Publisher Correction: Collective behavior of oscillating electric dipoles

Simona Olmi 1,2,3,, Matteo Gori 4,5,, Irene Donato 5, Marco Pettini 4,5
PMCID: PMC7118139  PMID: 32242038

Correction to: Scientific Reports 10.1038/s41598-018-33990-y, published online 24 October 2018

This Article contains errors. Reference 23 was inadvertently omitted and is given below as Reference 1.

In addition, there are errors in the reference citations.

In the ‘Numerical Results’ section,

“If we now investigate the role of the thermal noise strength, we obtain a stochastic resonance effect18: the signal at low frequency (≈0.28 ± 0.09) can be boosted by adding white noise to the signal, which contains a wide spectrum of frequencies.”

should read:

“If we now investigate the role of the thermal noise strength, we obtain a stochastic resonance effect18,19: the signal at low frequency (≈0.28 ± 0.09) can be boosted by adding white noise to the signal, which contains a wide spectrum of frequencies.”

In the ‘Discussion’ section,

“In particular chaotic irregular behavior emerging from regular unit dynamics has been seen in19, while the emergence of quasiperiodic motion has been shown in systems of oscillators20, neuron models21 and rotators22.”

should read:

“In particular chaotic irregular behavior emerging from regular unit dynamics has been seen in20, while the emergence of quasiperiodic motion has been shown in systems of oscillators21, neuron models22 and rotators1.”

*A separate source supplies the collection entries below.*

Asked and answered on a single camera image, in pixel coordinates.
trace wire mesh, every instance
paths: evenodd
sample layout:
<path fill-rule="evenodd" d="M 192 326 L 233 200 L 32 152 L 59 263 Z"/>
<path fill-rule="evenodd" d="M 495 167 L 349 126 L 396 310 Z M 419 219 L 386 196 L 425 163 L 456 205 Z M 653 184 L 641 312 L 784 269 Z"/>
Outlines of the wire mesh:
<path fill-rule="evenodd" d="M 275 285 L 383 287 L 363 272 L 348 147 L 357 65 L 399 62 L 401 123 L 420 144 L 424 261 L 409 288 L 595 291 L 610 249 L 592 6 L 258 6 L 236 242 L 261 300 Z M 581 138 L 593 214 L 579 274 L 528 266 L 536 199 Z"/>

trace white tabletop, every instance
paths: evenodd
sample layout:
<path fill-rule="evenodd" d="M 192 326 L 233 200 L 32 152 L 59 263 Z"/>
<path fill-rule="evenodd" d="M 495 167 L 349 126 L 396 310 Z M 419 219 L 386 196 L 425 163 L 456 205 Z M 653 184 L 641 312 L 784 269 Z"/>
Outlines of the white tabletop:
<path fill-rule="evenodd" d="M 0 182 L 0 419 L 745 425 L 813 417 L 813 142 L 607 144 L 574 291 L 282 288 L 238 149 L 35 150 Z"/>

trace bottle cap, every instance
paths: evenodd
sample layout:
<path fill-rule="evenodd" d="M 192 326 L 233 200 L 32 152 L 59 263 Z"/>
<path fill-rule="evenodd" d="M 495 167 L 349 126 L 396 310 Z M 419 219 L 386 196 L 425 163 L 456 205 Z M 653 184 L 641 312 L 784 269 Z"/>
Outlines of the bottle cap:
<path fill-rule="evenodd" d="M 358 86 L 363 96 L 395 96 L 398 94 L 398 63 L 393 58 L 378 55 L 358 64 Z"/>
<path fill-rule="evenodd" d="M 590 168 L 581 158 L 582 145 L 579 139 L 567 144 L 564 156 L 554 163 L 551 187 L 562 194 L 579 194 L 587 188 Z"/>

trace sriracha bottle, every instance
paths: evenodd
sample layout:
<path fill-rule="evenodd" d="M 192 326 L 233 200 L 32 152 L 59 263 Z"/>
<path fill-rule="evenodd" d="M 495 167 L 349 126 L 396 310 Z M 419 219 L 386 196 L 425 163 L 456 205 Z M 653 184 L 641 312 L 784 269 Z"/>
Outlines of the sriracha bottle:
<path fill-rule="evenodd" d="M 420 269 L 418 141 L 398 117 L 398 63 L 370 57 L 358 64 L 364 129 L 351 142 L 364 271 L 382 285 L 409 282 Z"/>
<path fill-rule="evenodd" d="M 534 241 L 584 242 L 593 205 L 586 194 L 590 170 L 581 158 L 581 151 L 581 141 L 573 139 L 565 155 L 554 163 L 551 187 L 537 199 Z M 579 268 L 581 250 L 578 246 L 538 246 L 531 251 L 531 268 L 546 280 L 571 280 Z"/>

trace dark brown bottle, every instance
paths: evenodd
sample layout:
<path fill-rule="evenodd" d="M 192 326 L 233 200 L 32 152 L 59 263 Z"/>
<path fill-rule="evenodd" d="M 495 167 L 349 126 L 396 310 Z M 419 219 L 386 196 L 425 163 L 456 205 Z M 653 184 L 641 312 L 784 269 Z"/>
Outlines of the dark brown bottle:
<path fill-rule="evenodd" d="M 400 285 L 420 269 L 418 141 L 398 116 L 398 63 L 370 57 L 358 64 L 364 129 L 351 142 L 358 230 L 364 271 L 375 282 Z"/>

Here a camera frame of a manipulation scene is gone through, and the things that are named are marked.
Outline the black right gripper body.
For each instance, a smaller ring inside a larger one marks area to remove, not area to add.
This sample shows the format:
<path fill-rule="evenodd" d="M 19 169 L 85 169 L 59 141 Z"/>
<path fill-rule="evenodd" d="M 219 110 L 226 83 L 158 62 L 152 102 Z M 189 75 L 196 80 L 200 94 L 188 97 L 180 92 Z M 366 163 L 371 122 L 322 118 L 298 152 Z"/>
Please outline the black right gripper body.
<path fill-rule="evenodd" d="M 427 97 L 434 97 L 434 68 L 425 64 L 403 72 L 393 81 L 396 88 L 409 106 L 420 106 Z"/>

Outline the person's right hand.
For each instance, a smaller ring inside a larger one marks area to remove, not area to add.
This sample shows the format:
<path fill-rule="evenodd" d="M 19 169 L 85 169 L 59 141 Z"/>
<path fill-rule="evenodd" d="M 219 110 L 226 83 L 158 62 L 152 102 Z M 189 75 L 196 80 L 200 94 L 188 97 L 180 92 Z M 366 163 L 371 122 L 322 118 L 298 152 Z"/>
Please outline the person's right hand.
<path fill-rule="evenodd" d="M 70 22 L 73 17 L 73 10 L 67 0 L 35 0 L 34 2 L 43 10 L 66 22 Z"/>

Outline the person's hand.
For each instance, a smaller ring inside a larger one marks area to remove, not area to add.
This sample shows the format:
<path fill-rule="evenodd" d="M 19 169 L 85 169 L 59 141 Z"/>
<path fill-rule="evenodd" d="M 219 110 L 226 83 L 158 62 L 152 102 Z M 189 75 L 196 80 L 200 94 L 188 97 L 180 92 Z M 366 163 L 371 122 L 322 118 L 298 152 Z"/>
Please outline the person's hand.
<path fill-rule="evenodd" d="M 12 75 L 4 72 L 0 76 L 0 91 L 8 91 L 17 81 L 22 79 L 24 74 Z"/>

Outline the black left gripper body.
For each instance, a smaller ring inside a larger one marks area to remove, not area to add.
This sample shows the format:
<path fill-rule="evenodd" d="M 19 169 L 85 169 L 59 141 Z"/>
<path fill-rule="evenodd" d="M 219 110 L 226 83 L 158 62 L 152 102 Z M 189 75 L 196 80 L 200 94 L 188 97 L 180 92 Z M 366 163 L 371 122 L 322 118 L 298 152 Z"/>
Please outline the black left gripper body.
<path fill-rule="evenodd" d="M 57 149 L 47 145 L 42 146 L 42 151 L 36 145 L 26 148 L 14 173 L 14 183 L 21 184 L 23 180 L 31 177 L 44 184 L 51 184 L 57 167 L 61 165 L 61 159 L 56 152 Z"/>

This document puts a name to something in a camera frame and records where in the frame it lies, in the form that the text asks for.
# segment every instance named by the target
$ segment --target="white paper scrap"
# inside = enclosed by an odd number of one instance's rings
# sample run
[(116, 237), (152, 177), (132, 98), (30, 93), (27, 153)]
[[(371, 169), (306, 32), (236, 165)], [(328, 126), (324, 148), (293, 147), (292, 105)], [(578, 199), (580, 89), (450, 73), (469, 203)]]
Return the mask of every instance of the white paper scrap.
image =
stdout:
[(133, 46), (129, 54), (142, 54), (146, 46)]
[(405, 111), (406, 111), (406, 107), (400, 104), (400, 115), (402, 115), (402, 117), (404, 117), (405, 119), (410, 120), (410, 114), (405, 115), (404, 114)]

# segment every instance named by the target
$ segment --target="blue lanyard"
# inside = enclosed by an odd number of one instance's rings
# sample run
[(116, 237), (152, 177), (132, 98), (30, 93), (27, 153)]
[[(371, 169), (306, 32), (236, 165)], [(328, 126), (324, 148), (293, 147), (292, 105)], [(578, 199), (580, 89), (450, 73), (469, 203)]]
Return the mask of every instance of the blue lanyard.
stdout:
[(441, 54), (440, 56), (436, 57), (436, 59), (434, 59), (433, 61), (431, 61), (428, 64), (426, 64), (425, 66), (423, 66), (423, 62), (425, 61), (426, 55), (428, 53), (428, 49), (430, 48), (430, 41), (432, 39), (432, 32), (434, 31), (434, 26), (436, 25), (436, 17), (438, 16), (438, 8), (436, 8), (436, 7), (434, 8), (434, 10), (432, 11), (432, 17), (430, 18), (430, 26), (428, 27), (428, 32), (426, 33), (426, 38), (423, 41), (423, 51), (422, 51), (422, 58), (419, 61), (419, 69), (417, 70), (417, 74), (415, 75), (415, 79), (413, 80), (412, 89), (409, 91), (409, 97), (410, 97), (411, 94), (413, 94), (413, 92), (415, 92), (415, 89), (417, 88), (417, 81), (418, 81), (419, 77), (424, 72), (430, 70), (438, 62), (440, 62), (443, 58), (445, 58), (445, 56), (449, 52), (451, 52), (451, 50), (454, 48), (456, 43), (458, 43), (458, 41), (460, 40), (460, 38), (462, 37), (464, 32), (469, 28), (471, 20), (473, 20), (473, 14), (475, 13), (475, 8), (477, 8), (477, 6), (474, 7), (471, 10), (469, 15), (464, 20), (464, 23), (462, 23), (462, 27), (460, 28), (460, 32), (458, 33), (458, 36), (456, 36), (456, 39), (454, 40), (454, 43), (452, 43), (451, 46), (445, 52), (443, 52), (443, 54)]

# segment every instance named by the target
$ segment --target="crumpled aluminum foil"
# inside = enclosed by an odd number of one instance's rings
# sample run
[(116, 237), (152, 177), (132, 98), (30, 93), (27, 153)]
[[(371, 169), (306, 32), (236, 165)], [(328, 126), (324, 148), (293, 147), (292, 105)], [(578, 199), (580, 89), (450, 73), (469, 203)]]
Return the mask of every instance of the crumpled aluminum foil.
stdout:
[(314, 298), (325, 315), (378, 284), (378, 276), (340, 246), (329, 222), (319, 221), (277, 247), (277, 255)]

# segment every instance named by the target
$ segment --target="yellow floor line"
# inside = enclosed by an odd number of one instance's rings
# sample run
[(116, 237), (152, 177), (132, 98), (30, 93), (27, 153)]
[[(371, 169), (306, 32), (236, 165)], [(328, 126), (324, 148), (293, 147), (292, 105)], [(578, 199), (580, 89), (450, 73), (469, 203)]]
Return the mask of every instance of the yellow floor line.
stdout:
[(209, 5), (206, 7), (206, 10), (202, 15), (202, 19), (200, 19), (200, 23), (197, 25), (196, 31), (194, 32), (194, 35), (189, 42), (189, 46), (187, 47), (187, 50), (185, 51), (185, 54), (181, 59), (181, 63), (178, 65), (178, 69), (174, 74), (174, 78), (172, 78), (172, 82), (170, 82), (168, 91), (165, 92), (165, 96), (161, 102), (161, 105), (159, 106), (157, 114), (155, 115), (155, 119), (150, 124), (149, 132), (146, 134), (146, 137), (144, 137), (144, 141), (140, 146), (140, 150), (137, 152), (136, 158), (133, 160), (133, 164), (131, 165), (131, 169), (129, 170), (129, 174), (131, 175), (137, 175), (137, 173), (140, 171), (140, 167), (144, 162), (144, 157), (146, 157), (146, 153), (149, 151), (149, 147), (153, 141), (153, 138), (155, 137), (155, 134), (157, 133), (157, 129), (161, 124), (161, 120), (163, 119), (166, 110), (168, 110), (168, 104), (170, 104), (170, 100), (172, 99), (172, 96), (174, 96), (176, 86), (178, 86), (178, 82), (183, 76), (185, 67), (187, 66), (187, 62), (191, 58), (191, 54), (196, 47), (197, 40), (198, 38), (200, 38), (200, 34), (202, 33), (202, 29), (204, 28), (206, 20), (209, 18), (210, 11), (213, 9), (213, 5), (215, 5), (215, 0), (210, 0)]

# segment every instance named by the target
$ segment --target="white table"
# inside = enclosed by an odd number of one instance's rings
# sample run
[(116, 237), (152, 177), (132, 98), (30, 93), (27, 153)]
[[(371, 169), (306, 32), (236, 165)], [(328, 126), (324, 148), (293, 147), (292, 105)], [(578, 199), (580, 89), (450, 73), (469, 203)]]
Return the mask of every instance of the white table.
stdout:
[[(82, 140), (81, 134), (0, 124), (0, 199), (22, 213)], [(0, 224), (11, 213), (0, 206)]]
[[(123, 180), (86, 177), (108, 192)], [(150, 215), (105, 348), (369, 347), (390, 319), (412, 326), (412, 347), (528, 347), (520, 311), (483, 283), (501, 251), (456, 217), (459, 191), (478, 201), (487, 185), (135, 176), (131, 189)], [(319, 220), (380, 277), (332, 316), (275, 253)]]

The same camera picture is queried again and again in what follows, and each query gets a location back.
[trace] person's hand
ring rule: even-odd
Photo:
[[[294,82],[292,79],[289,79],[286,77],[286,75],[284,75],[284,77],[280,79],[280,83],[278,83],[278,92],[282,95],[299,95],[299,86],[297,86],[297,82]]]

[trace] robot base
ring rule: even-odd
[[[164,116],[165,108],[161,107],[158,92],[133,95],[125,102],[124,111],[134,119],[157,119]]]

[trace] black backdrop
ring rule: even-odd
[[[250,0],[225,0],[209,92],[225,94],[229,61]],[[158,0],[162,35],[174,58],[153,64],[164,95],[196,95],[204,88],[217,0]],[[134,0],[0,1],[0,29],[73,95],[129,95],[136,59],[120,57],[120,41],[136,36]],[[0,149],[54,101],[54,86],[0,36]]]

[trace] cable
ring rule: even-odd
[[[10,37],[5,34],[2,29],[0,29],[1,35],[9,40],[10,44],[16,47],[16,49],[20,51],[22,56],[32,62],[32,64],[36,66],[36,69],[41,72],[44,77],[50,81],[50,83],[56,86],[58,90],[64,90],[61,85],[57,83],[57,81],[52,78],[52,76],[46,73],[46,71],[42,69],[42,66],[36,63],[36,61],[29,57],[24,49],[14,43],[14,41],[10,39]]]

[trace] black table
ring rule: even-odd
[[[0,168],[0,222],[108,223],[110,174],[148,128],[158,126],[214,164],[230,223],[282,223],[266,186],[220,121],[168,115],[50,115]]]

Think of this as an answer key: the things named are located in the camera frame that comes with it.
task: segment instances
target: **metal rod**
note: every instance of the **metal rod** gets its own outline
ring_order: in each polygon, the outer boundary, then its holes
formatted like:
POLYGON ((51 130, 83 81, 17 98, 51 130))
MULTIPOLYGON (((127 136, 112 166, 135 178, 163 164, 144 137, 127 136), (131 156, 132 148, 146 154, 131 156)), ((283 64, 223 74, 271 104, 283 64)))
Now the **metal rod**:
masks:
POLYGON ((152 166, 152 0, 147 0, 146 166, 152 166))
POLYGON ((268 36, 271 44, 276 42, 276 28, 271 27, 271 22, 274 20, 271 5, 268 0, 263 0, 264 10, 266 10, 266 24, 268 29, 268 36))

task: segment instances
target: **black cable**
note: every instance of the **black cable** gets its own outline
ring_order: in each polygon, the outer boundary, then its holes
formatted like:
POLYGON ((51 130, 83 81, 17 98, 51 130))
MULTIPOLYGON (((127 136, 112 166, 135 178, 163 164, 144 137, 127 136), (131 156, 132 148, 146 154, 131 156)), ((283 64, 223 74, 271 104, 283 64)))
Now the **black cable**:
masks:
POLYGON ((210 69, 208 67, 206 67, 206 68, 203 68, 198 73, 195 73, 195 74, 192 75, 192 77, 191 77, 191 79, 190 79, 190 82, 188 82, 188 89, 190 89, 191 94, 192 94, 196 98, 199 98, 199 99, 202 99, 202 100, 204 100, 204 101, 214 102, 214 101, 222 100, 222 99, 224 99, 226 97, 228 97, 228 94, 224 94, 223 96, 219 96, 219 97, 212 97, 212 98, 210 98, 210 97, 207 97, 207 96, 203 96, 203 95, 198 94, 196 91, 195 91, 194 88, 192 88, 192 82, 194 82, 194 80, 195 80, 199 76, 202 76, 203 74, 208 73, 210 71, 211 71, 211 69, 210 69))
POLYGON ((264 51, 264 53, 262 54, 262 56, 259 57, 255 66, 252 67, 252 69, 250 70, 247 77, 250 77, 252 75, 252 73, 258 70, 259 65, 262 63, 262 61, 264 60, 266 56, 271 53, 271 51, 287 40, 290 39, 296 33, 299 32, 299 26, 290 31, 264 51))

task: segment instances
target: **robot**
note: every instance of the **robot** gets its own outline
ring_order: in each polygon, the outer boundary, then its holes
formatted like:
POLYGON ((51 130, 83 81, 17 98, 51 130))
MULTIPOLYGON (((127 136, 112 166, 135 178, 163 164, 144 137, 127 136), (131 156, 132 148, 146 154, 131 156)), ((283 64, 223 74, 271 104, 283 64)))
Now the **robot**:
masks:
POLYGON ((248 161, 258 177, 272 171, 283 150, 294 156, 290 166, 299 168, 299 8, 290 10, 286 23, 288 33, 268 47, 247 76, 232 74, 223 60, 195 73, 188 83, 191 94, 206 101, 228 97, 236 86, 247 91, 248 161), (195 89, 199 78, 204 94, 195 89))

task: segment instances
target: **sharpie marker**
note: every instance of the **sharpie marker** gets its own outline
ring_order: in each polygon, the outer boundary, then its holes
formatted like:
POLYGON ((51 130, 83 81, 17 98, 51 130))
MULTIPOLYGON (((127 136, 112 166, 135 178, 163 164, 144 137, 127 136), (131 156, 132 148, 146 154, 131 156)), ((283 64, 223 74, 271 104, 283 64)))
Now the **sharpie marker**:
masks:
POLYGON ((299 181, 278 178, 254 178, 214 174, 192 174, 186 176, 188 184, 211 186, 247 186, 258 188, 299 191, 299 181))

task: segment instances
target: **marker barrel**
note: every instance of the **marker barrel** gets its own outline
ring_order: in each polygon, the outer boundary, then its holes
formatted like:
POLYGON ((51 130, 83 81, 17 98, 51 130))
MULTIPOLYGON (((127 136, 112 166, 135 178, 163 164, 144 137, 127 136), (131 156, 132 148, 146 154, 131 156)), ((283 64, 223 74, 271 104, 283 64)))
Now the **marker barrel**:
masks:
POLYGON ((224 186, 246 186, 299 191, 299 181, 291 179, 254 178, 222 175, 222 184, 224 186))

Finally, the Acknowledgements section in this Article is incomplete.

“The authors acknowledge the financial support of the Future and Emerging Technologies (FET) Program within the Seventh Framework Program (FP7) for Research of the European Commission, under the FET-Proactive TOPDRIM Grant No. FP7-ICT-318121. S.O. thanks Stefano Lepri for useful discussions and suggestions and she acknowledges the Deutsche Forschungsgemeinschaft via Project A1 in the framework of SFB 910.”

should read:

“The authors acknowledge the financial support of the Future and Emerging Technologies (FET) Program within the Seventh Framework Program (FP7) for Research of the European Commission, under the FET-Proactive TOPDRIM Grant No. FP7-ICT-318121. The project leading to this publication has received funding also from the Excellence Initiative of Aix-Marseille University - A*Midex, a French “Investissements d’Avenir” programme. S.O. thanks Stefano Lepri for useful discussions and suggestions and she acknowledges the Deutsche Forschungsgemeinschaft via Project A1 in the framework of SFB 910.”

Contributor Information

Simona Olmi, Email: simona.olmi@fi.isc.cnr.it.

Matteo Gori, Email: gori@cpt.univ-mrs.fr.

Reference

  • 1.Olmi S. Chimera states in coupled Kuramoto oscillators with inertia. Chaos: An Interdisciplinary Journal of Nonlinear Science. 2015;25(12):123125. doi: 10.1063/1.4938734. [DOI] [PubMed] [Google Scholar]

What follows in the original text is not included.